• **TRY IT**
Lines to return, exactly: from the line with "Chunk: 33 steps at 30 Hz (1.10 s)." to the line with "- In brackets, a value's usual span" in the entries below, both included.

[INFORMATION PROVIDED Boundary: Start]

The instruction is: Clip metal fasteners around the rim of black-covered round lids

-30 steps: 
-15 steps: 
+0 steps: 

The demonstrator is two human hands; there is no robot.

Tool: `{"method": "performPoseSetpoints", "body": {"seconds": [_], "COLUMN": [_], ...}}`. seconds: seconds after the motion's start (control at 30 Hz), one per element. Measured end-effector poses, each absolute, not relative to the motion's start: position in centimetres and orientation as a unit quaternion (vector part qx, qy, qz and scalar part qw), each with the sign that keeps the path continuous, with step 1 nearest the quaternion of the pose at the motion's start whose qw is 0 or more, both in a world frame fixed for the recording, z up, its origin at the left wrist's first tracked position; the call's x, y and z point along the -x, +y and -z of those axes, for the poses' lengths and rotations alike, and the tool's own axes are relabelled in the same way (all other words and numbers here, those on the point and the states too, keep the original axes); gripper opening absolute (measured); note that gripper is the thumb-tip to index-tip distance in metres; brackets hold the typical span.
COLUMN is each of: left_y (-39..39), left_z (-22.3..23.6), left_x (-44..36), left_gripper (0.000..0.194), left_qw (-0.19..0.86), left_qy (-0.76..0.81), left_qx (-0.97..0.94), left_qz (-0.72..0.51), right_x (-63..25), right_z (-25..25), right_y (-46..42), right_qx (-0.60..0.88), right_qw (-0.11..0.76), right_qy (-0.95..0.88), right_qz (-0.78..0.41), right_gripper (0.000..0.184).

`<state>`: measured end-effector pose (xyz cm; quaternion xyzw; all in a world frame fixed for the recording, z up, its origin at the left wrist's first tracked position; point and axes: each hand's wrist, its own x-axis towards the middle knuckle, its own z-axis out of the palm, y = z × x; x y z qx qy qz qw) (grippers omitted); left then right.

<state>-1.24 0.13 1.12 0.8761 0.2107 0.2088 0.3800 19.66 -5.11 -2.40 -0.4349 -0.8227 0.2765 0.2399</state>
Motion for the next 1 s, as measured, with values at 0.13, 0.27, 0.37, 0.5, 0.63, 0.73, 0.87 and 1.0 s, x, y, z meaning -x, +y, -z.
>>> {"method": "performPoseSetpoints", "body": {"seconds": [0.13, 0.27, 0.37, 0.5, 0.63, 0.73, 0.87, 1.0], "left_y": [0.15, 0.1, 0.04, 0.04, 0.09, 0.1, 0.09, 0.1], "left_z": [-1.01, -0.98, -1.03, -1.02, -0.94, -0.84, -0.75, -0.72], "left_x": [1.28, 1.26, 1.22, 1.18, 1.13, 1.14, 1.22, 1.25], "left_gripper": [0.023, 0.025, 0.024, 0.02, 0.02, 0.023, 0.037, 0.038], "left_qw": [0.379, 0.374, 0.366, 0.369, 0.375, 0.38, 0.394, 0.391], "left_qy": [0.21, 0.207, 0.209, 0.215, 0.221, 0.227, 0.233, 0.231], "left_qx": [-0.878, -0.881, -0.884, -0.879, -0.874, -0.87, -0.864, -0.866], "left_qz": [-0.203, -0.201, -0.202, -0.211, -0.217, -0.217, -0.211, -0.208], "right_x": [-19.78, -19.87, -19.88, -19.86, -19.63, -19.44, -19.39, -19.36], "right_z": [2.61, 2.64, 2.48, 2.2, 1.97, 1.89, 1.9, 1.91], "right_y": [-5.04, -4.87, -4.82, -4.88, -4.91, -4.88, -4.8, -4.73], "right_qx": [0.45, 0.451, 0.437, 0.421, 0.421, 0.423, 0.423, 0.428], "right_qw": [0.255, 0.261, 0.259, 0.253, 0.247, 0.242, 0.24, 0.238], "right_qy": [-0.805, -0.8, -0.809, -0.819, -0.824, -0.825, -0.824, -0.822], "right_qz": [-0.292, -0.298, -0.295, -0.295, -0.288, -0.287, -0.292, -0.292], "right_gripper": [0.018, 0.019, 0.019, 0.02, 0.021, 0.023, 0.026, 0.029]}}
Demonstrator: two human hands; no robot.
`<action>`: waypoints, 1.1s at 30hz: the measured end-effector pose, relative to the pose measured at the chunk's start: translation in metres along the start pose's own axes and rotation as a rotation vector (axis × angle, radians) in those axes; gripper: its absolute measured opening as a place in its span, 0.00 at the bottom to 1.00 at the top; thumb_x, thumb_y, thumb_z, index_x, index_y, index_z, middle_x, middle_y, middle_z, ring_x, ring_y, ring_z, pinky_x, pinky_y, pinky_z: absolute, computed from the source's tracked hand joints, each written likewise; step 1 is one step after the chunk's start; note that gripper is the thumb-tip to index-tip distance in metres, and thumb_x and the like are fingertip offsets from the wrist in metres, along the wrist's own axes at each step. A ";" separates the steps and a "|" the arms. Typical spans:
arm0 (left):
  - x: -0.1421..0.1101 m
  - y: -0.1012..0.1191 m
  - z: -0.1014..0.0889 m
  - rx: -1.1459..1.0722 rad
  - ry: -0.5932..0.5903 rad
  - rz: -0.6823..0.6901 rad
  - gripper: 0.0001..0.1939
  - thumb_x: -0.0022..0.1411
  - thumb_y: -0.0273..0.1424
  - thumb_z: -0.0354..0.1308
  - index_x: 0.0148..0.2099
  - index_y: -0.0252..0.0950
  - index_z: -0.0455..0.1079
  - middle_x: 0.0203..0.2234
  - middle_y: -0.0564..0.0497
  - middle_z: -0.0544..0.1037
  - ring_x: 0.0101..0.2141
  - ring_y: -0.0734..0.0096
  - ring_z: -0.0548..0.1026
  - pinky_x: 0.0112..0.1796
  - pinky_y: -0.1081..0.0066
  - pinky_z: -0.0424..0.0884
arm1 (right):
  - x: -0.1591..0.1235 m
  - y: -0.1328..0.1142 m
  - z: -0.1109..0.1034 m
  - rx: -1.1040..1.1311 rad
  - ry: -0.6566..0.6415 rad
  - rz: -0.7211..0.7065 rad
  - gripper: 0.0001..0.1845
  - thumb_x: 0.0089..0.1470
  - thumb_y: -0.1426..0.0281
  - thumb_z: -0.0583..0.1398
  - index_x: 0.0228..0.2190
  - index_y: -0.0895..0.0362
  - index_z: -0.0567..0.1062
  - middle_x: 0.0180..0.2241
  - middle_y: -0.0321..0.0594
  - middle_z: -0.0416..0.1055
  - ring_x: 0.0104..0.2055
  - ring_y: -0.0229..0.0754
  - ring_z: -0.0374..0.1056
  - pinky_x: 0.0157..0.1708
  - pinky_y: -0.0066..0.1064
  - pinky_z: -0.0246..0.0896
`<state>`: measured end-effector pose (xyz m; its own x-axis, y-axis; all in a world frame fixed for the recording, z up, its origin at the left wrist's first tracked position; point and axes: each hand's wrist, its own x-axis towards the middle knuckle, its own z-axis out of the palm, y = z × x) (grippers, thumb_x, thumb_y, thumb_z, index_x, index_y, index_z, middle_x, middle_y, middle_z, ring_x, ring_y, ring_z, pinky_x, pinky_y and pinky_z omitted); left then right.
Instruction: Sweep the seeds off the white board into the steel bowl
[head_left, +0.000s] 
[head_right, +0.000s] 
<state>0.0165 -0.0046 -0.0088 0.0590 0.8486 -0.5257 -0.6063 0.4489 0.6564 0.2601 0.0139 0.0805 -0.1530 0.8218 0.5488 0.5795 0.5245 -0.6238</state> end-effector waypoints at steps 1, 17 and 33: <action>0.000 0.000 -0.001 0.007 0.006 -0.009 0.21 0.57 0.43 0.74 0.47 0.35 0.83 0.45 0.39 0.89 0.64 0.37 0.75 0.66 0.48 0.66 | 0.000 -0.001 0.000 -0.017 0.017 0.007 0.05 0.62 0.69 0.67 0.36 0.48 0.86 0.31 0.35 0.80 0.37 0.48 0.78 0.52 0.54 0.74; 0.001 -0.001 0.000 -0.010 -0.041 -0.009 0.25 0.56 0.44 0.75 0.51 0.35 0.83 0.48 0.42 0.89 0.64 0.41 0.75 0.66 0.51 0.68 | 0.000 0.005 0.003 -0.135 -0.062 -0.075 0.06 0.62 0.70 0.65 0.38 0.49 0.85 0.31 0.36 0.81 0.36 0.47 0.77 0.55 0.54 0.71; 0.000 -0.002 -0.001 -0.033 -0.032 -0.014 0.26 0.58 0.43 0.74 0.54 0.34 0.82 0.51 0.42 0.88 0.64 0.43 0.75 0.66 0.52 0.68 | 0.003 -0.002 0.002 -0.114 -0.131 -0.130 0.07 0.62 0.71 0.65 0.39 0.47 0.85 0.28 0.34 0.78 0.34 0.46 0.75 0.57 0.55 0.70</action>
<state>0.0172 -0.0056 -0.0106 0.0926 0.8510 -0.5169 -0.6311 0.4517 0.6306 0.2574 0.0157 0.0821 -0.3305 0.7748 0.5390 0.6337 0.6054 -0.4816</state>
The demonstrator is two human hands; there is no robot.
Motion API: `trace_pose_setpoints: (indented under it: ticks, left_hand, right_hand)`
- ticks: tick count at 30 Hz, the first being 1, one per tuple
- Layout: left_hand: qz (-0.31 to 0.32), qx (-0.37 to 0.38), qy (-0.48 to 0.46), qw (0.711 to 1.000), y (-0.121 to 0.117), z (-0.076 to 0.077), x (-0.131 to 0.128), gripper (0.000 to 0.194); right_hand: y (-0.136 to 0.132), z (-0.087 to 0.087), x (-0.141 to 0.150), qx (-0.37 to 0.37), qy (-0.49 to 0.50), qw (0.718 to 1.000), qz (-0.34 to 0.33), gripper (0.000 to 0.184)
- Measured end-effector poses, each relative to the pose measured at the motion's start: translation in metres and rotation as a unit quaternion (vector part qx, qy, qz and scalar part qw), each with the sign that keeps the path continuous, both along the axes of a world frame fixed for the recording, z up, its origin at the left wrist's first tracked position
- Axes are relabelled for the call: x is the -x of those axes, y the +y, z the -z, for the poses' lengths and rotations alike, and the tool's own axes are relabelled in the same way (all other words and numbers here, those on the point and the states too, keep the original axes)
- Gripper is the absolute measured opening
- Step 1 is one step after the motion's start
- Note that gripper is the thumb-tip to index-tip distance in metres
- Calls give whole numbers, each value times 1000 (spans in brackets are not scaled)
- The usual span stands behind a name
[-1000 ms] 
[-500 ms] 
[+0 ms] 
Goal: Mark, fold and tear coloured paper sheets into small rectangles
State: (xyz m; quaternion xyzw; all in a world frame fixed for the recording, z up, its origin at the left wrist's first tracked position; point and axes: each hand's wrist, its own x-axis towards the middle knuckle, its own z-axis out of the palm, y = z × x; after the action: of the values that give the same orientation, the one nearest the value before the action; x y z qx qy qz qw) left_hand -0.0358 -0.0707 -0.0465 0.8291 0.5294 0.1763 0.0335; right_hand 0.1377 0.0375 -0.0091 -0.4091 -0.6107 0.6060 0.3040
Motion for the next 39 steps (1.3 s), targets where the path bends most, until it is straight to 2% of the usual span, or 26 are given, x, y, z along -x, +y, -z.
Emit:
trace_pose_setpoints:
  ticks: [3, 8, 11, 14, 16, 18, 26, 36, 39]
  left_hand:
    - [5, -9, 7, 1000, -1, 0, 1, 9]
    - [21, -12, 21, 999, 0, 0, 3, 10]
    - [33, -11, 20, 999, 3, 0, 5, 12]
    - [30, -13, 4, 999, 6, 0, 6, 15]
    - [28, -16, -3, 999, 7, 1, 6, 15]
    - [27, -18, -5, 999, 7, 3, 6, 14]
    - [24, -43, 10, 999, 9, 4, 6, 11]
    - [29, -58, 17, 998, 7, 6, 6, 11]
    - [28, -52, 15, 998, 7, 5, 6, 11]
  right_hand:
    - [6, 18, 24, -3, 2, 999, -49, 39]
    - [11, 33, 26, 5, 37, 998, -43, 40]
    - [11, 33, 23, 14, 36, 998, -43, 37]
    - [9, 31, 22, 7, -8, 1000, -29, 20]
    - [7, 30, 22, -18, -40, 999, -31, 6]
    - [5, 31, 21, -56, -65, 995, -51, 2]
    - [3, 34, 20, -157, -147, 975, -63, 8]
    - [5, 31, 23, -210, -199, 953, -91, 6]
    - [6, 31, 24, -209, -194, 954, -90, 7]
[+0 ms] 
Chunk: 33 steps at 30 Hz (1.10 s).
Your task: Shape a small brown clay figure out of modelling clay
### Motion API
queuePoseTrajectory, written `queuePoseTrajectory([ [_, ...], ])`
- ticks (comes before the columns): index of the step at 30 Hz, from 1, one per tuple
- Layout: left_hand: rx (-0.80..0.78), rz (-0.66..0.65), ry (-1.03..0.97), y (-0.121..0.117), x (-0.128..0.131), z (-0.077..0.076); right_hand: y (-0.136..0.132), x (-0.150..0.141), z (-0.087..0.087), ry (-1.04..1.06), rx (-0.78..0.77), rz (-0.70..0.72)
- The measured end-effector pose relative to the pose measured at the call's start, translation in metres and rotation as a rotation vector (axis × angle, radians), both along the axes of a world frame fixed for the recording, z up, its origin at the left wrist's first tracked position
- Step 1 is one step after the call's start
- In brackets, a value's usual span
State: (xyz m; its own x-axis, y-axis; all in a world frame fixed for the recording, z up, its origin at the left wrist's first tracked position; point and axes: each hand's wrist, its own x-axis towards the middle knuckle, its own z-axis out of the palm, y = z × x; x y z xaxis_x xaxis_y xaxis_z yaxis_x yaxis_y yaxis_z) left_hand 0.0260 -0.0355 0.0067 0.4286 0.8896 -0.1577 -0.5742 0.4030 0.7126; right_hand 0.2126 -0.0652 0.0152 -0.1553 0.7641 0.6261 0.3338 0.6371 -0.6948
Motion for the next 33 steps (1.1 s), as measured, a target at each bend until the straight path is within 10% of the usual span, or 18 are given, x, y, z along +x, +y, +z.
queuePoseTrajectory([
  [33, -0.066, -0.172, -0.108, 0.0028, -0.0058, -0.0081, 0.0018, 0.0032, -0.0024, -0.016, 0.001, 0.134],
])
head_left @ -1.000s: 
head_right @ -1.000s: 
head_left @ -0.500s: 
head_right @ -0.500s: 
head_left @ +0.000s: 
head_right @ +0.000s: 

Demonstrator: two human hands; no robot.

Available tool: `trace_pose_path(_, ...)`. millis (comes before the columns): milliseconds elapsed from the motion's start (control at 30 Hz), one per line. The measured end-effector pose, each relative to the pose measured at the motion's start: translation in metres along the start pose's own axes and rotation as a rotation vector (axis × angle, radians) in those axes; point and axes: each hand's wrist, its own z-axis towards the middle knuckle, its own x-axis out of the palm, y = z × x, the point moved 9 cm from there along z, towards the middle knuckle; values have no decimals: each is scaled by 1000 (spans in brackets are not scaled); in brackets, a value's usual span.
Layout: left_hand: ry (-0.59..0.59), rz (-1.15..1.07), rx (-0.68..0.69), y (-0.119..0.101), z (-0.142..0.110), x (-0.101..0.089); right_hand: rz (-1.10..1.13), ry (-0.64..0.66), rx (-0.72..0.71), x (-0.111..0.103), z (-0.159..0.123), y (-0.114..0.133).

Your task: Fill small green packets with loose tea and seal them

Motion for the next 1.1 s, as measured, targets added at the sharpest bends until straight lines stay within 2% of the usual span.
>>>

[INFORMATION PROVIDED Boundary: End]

• **ANSWER BOX**
Chunk: 33 steps at 30 Hz (1.10 s).
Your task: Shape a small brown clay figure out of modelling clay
### Motion API
queuePoseTrajectory, written `queuePoseTrajectory([ [_, ...], ])`
- ticks (comes before the columns): index of the step at 30 Hz, from 1, one per tuple
- Layout: left_hand: rx (-0.80..0.78), rz (-0.66..0.65), ry (-1.03..0.97), y (-0.121..0.117), x (-0.128..0.131), z (-0.077..0.076); right_hand: y (-0.136..0.132), x (-0.150..0.141), z (-0.087..0.087), ry (-1.04..1.06), rx (-0.78..0.77), rz (-0.70..0.72)
- The measured end-effector pose relative to the pose measured at the call's start, translation in metres and rotation as a rotation vector (axis × angle, radians), both along the axes of a world frame fixed for the recording, z up, its origin at the left wrist's first tracked position
- Step 1 is one step after the call's start
- In brackets, a value's usual span

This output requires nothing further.